When Congress or the SEC considers adding a new category of disclosure, it should take into account a series of basic principles. Congress and the SEC should not impose new disclosure regulations lightly.
- A new disclosure obligation should be based on data and evidence demonstrating a serious unmet need or the existence of a continuing, severe harm to investors. A preference of some investors for the information usually should not be sufficient.
- Congress or the SEC should reach a conclusion that the private markets are not able to correct the problem and that a new law would address or correct the problem.
- Congress should consider whether a new disclosure obligation would comply with the Constitution, and the SEC should consider whether a new disclosure obligation would comply with the Constitution and the SEC’s statutory authority to adopt the new regulation.

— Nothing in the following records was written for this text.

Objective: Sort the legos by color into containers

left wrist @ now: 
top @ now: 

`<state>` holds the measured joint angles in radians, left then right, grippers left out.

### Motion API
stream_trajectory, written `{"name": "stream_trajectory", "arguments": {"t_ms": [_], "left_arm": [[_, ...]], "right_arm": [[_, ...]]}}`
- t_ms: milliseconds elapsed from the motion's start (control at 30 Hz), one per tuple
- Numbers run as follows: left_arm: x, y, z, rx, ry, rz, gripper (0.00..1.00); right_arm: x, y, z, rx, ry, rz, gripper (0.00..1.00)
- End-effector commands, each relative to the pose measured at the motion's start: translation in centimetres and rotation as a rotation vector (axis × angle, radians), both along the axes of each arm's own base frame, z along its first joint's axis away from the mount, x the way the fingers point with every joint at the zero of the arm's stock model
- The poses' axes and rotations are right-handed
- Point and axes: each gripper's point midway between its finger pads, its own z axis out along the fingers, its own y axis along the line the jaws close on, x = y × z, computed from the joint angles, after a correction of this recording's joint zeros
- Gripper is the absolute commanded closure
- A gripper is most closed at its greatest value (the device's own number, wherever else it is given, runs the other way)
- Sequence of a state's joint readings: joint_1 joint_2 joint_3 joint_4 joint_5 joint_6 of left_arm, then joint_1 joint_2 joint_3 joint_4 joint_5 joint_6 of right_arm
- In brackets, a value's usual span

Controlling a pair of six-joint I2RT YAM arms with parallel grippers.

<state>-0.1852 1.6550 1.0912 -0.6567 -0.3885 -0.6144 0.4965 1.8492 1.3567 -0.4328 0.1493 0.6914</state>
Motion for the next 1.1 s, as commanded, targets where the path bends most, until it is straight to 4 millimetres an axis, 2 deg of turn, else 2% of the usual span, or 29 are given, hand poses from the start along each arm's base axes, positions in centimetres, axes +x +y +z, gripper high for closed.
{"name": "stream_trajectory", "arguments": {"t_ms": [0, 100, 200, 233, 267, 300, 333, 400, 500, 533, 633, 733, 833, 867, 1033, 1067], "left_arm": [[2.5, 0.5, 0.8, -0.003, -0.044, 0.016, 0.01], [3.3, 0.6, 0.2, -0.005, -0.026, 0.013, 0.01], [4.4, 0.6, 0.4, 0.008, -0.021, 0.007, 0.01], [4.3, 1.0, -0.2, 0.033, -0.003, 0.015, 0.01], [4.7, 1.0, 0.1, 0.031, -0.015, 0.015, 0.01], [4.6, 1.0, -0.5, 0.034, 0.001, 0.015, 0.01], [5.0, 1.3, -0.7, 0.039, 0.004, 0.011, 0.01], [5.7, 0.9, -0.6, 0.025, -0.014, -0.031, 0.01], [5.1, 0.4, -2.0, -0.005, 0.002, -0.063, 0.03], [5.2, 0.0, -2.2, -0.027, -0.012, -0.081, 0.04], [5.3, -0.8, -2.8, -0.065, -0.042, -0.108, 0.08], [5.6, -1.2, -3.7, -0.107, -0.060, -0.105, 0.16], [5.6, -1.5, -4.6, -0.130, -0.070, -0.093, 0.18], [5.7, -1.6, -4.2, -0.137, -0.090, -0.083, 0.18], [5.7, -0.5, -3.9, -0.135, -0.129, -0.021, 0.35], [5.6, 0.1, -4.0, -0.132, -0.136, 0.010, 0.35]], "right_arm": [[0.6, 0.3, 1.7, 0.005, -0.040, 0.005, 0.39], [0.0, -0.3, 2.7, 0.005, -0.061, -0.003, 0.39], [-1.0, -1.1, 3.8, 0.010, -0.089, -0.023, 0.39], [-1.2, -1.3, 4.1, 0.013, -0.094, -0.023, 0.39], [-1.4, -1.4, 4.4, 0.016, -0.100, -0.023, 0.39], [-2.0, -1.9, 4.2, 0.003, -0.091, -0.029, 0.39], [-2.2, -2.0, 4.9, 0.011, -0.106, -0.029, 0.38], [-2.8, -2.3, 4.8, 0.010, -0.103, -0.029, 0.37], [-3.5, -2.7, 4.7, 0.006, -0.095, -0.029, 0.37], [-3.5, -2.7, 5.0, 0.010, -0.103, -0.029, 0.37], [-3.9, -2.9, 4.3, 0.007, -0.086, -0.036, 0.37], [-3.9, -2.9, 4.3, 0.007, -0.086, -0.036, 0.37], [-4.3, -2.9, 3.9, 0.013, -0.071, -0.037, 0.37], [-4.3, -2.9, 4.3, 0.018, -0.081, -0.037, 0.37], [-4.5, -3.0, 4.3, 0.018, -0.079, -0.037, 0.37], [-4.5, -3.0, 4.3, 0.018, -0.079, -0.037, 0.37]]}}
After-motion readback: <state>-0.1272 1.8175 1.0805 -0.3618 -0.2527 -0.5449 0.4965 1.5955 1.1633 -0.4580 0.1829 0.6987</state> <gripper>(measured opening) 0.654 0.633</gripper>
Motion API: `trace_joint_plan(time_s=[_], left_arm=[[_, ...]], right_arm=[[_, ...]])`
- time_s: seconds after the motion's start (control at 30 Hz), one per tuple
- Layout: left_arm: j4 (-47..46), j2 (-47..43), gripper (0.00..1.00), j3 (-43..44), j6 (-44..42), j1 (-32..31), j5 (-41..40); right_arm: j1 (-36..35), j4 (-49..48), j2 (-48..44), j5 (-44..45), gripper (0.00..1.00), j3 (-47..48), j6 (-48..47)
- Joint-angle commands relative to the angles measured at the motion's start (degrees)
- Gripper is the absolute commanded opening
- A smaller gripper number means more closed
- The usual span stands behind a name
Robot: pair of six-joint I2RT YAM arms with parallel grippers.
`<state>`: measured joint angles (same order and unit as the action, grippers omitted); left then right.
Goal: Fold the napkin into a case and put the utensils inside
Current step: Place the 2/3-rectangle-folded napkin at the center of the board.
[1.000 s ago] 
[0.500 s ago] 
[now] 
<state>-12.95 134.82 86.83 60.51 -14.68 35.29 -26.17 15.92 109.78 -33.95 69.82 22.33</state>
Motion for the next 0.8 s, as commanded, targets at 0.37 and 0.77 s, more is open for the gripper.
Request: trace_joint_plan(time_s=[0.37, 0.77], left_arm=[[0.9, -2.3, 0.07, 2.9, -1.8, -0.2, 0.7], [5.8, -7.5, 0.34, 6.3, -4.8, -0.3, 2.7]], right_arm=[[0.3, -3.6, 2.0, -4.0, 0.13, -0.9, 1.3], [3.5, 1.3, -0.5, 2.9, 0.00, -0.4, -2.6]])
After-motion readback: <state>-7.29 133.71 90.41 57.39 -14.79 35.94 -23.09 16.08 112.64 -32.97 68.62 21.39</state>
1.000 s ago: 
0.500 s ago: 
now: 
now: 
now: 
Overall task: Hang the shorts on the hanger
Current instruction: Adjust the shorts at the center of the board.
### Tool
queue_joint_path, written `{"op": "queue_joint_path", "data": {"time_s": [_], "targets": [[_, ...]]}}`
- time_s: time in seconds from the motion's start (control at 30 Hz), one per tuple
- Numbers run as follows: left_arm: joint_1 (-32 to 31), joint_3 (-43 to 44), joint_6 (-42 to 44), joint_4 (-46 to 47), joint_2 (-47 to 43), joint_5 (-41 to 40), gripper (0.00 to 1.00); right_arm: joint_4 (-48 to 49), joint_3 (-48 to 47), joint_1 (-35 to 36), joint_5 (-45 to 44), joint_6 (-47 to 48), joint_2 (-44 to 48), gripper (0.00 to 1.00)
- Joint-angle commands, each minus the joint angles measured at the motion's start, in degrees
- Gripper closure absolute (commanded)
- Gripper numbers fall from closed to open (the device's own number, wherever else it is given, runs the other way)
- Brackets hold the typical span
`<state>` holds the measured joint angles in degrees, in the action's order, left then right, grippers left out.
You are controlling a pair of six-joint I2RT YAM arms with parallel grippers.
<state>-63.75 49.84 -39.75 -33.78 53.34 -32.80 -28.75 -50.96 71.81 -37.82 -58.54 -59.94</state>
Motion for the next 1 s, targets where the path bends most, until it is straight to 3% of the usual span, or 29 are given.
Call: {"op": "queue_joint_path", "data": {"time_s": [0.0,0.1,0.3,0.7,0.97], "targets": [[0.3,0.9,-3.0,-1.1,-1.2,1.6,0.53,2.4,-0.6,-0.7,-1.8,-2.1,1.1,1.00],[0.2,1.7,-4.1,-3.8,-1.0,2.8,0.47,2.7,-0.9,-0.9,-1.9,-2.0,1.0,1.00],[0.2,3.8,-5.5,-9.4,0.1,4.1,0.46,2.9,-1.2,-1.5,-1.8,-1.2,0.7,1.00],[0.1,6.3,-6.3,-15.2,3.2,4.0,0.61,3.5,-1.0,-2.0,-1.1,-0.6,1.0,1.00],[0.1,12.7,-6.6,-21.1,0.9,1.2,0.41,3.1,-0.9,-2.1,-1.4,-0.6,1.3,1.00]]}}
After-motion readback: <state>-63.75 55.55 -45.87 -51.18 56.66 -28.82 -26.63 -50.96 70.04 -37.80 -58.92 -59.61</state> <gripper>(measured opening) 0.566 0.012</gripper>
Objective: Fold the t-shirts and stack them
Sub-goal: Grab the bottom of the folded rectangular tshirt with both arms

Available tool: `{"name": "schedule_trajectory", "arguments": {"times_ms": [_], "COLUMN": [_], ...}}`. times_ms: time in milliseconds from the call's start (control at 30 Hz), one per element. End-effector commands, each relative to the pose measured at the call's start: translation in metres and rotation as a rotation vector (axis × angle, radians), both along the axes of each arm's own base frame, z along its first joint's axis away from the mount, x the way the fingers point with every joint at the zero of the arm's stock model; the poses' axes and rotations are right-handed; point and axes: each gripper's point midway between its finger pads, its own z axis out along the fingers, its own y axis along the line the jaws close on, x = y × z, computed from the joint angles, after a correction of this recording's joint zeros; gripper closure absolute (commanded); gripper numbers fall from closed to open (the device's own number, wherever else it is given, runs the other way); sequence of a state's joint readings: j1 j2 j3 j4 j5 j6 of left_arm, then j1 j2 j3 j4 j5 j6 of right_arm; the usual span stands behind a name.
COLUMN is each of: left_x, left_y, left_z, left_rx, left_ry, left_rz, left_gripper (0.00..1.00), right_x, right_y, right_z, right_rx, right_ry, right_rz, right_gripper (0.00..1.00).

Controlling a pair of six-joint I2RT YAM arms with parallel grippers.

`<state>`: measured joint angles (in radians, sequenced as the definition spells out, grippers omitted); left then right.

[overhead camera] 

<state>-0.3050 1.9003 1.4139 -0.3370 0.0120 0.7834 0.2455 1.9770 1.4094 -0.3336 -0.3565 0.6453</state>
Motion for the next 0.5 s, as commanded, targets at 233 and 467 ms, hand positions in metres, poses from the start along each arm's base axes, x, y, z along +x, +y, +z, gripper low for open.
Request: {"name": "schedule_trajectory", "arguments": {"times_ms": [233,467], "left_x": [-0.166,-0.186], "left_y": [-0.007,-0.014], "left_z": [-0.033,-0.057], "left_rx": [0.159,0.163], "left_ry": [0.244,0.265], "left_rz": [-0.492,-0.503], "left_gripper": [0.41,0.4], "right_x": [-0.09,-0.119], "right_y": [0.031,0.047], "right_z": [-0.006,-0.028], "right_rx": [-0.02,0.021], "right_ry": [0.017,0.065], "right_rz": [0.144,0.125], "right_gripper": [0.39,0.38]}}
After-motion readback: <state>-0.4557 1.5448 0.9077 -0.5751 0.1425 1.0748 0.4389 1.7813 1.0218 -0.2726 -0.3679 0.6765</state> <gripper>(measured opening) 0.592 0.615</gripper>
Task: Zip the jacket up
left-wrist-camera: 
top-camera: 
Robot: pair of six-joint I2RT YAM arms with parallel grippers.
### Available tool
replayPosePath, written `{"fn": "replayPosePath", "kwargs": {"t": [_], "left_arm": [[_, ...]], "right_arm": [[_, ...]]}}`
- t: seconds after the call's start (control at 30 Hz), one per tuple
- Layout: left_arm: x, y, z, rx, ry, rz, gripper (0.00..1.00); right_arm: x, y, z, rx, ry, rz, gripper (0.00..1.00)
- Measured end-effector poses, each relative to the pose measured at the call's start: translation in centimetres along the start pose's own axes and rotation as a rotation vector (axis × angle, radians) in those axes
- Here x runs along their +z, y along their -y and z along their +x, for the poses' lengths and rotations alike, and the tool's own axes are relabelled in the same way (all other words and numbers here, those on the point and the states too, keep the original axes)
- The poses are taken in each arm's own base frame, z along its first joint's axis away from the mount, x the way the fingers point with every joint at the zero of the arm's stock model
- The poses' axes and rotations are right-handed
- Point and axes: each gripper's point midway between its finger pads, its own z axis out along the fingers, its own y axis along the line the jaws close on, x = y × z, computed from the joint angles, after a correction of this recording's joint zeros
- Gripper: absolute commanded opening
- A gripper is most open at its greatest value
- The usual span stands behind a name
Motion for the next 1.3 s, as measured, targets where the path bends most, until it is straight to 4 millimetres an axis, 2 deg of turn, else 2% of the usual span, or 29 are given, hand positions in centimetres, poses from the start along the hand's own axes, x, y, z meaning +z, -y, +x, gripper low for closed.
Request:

- A new disclosure should further the core purposes of the federal securities laws. Congress originally wanted disclosures under those laws to cover “items indispensable to any accurate judgment upon the value of the security” and important to the proper direction of capital resources. With few exceptions, Congress consistently limited disclosure topics to financial statements and financial performance of the disclosing company, the business, management, and a description of securities. Often, a proposed new disclosure area is outside of these purposes and is aimed at a different social policy objective. Congress should be circumspect about imposing new disclosure obligations in the federal securities laws that are designed to advance an unrelated policy goal.
- If regulation is justified, it should be narrow and go no further than necessary to correct the harm. Each new disclosure obligation should be carefully weighed. Disclosure documents have grown increasingly prolix, complicated, and difficult to comprehend. New disclosure areas make understanding corporate disclosures harder. As a result, in the past 10 years, Congress has demanded fewer and simpler disclosure obligations, not more and more complicated ones. Congress used two enactments to express disapproval of the length and complexity of the disclosure rules and to instruct the SEC to modernize and simplify them.
- A new disclosure obligation should be reasonably likely to produce quantifiable benefits that exceed the quantifiable costs when the new regulation is compared with existing law.
- An important cost consideration should be that government obligations restrict personal freedom. A founding principle and continuing aspiration of the country has been to preserve personal freedom, extend it when it has been denied, and use government regulation only when a serious and widespread harm is recurring.
The bills this subcommittee is considering and proposals in the human capital or workforce management area should be closely examined under these criteria. For example, the extent of the need for additional human capital disclosure, especially the need for detailed numerical or statistical data, is open to question.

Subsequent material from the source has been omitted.